[WORK REQUIRED]: In the copy, every line of the material that follows must appear exactly, and no pictures should.

[INPUT DATA]:
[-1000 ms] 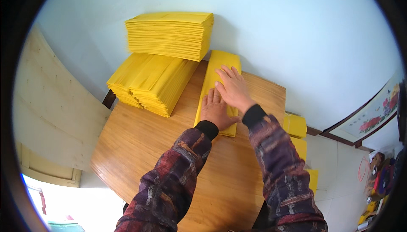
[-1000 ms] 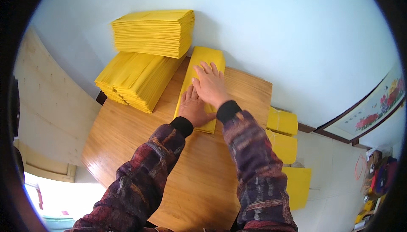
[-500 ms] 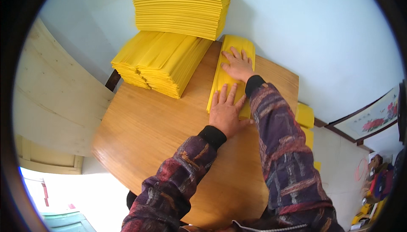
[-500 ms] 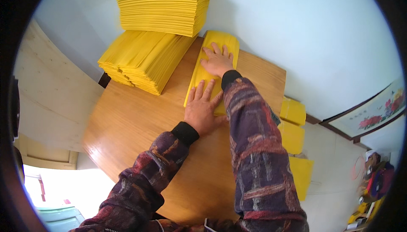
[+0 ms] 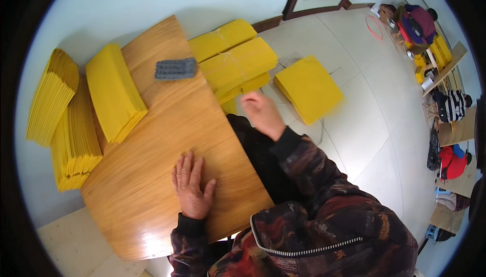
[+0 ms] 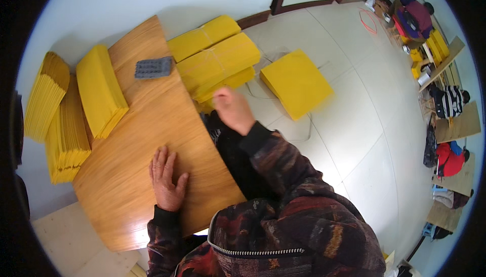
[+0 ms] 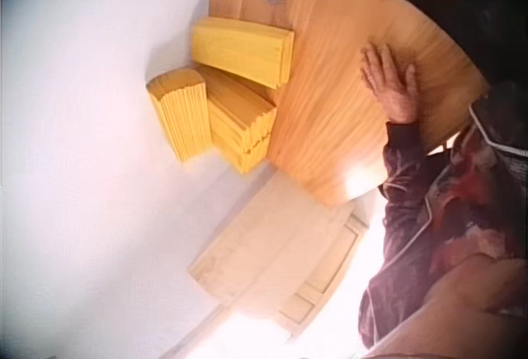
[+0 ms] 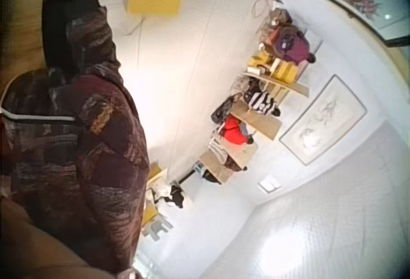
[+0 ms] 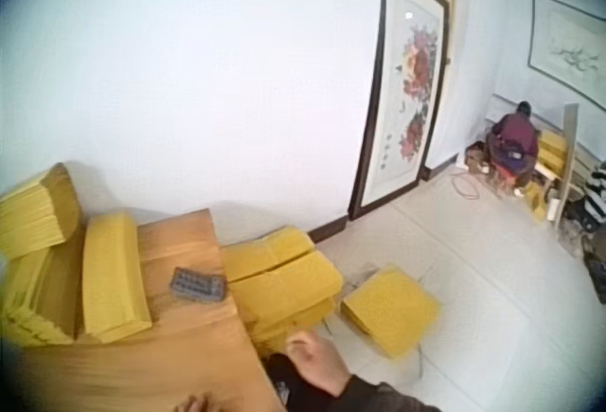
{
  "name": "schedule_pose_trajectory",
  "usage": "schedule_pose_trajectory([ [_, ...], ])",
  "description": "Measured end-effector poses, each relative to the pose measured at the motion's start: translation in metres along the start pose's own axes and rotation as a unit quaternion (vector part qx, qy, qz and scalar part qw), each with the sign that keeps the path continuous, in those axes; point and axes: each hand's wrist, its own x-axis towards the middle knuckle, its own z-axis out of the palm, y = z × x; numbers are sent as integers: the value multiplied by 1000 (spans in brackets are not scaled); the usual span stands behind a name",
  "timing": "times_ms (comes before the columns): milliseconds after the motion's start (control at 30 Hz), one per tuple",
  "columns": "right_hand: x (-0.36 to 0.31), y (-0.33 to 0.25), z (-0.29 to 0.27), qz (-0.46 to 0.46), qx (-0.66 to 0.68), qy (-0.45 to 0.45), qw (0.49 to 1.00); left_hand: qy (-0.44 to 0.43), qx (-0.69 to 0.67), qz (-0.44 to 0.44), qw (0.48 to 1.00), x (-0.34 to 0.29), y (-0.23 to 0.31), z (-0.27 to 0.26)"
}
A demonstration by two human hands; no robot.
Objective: The person folds yellow paper sheets by hand on a wooden table, aligning edges and pressing creases. The person stacks folded sheets into a pile and occasionally picks up new sheets from the floor to continue folding.
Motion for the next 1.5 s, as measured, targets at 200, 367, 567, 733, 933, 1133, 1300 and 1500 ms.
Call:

[ANSWER AREA]:
[-1000 ms] 
[-1000 ms] 
[-500 ms] 
[-500 ms] 
[+0 ms] 
[+0 ms] 
[+0 ms] 
[+0 ms] 
[+0 ms] 
{
  "name": "schedule_pose_trajectory",
  "usage": "schedule_pose_trajectory([ [_, ...], ])",
  "description": "Measured end-effector poses, each relative to the pose measured at the motion's start: translation in metres along the start pose's own axes and rotation as a unit quaternion (vector part qx, qy, qz and scalar part qw), each with the sign that keeps the path continuous, in those axes; point and axes: each hand's wrist, its own x-axis towards the middle knuckle, its own z-axis out of the palm, y = z × x; numbers are sent as integers: the value multiplied by 1000 (spans in brackets are not scaled); the usual span stands behind a name",
  "timing": "times_ms (comes before the columns): milliseconds after the motion's start (control at 30 Hz), one per tuple",
  "columns": "right_hand: x (-0.36 to 0.31), y (-0.33 to 0.25), z (-0.29 to 0.27), qz (-0.46 to 0.46), qx (-0.66 to 0.68), qy (-0.45 to 0.45), qw (0.49 to 1.00); left_hand: qy (-0.44 to 0.43), qx (-0.69 to 0.67), qz (-0.44 to 0.44), qw (0.48 to 1.00), x (-0.34 to 0.29), y (-0.23 to 0.31), z (-0.27 to 0.26)"
}
A demonstration by two human hands; no robot.
Objective: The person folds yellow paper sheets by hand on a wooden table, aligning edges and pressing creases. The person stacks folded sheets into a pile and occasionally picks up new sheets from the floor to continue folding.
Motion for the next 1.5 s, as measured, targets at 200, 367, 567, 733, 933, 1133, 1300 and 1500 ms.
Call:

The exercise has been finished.